Kolektif penyebaran informasi dan transparansi yang disebut Distributed Denial of Secrets (DDoSecrets) merilis data 19GB selama akhir pekan yang diambil oleh peretas dari aplikasi yang digunakan oleh lembaga penegak hukum untuk melakukan penggerebekan dan penangkapan terhadap populasi tunawisma. Massa data ODIN dilaporkan mencakup ribuan rekaman audio, foto, laporan, dan info pengguna, di samping bukti yang menghubungkan CEO dan pendiri ODIN dengan operasi polisi yang sebenarnya.
Penurunan terjadi hanya beberapa hari setelah berita pertama kali tersiar bahwa SweepWizard, alat aplikasi koordinasi penggerebekan yang dikembangkan oleh ODIN Intelligence, secara tidak sengaja meninggalkan informasi sensitif mengenai ratusan operasi polisi yang dapat diakses publik. Hal ini mengakibatkan peretas mengotori situs web resmi perusahaan hampir seminggu kemudian.
[Related: Privacy advocates are worried about a newly unveiled pee-analysis gadget.]
Pendiri dan CEO ODIN Eric McCauley tampaknya meremehkan potensi kelemahan keamanan yang pertama kali dilaporkan oleh Kabel pada 11 Januari. Tetapi para peretas segera mengambil keuntungan dari eksploitasi tersebut, mengganti seluruh situs web dengan satu halaman grafiti teks biasa di samping pesan yang menjelaskan alasan mereka.
Para pelaku tetap tidak diketahui, dan mengklaim bahwa “semua data dan backup” untuk ODIN Intelligence “telah dihancurkan”, meskipun penghapusan data belum dikonfirmasi, menurut TechCrunch. Situs web ODIN sedang offline saat penulisan. SweepWizard juga saat ini ditarik dari Apple App Store dan Google Play.

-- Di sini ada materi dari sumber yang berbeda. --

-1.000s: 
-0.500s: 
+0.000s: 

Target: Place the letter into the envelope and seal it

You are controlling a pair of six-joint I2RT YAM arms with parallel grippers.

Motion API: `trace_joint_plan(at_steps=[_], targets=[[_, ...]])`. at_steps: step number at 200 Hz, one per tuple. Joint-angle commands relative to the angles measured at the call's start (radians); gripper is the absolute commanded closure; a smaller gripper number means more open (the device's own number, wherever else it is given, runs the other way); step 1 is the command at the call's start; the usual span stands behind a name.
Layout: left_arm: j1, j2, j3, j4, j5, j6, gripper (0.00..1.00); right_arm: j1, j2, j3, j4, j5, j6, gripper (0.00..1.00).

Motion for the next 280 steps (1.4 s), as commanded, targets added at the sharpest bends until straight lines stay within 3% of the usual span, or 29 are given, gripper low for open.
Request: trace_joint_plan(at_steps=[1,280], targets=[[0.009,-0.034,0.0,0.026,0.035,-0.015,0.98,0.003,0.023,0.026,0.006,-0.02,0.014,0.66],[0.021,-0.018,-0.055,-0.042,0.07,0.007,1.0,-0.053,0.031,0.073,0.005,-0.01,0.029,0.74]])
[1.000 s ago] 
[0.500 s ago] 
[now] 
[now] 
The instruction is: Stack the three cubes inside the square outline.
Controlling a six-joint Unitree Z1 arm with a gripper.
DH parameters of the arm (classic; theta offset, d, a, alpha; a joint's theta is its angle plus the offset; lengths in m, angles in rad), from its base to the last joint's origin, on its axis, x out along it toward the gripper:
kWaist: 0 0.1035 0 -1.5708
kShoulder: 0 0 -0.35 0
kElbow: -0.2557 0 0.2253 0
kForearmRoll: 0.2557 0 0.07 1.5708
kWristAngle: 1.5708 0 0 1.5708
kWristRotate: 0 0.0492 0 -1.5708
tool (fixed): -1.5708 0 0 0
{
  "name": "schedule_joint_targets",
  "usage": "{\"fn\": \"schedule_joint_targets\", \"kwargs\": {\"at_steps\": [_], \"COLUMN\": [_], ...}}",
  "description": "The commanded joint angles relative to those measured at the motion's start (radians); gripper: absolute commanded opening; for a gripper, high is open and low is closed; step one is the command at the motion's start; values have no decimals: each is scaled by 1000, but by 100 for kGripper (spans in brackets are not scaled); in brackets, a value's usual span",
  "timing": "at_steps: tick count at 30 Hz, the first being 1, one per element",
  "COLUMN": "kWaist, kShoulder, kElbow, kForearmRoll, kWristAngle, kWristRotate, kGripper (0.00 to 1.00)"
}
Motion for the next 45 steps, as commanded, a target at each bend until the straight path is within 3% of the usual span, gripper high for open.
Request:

Menurut DDoSecrets, beberapa dari informasi tersebut tampaknya sengaja dibuat tidak akurat, seperti mencantumkan nama petugas sebagai “Captain America”, “Superman”, dan “Joe Blow” di samping nomor telepon palsu. Selain itu, beberapa laporan kumpulan data secara khusus menyebut pendiri ODIN dan istrinya sebagai peserta dalam operasi penegakan hukum melalui perusahaan induk ODIN, EJM Digital. Berdasarkan Keburukan pada hari Jumat, McCauley bahkan terdaftar sebagai “komandan” di beberapa laporan.
[Related: Hackers could be selling your Twitter data for the lowball price of $2.]
Selain data pelacakan populasi tunawisma, kebocoran tersebut mencakup rim informasi yang diambil dari aplikasi ODIN’s Sex Offender Notification and Registration (SONAR), yang sering digunakan oleh polisi negara bagian dan lokal untuk pelacakan dan manajemen pelanggar seks jarak jauh. Satu file juga berisi informasi login pengguna yang berisi dua alamat email FBI.
Perusahaan teknologi penegakan hukum ini telah lama dikritik karena produk dan taktik penghindaran privasinya. Tahun lalu, Papan Utama melaporkan bahwa “Sistem Informasi Manajemen Tuna Wisma ODIN” menggunakan teknologi pengenalan wajah untuk mengumpulkan informasi tentang individu, dengan brosur pemasaran yang mengklaim bahwa polisi menggunakannya untuk “mengidentifikasi bahkan individu non-verbal atau mabuk.” Alat tersebut diiklankan dalam materi komersial sebagai penawaran solusi untuk mengelola “masalah” seperti “degradasi budaya kota”, “kebersihan yang buruk”, dan “perilaku predator yang tidak terkendali”.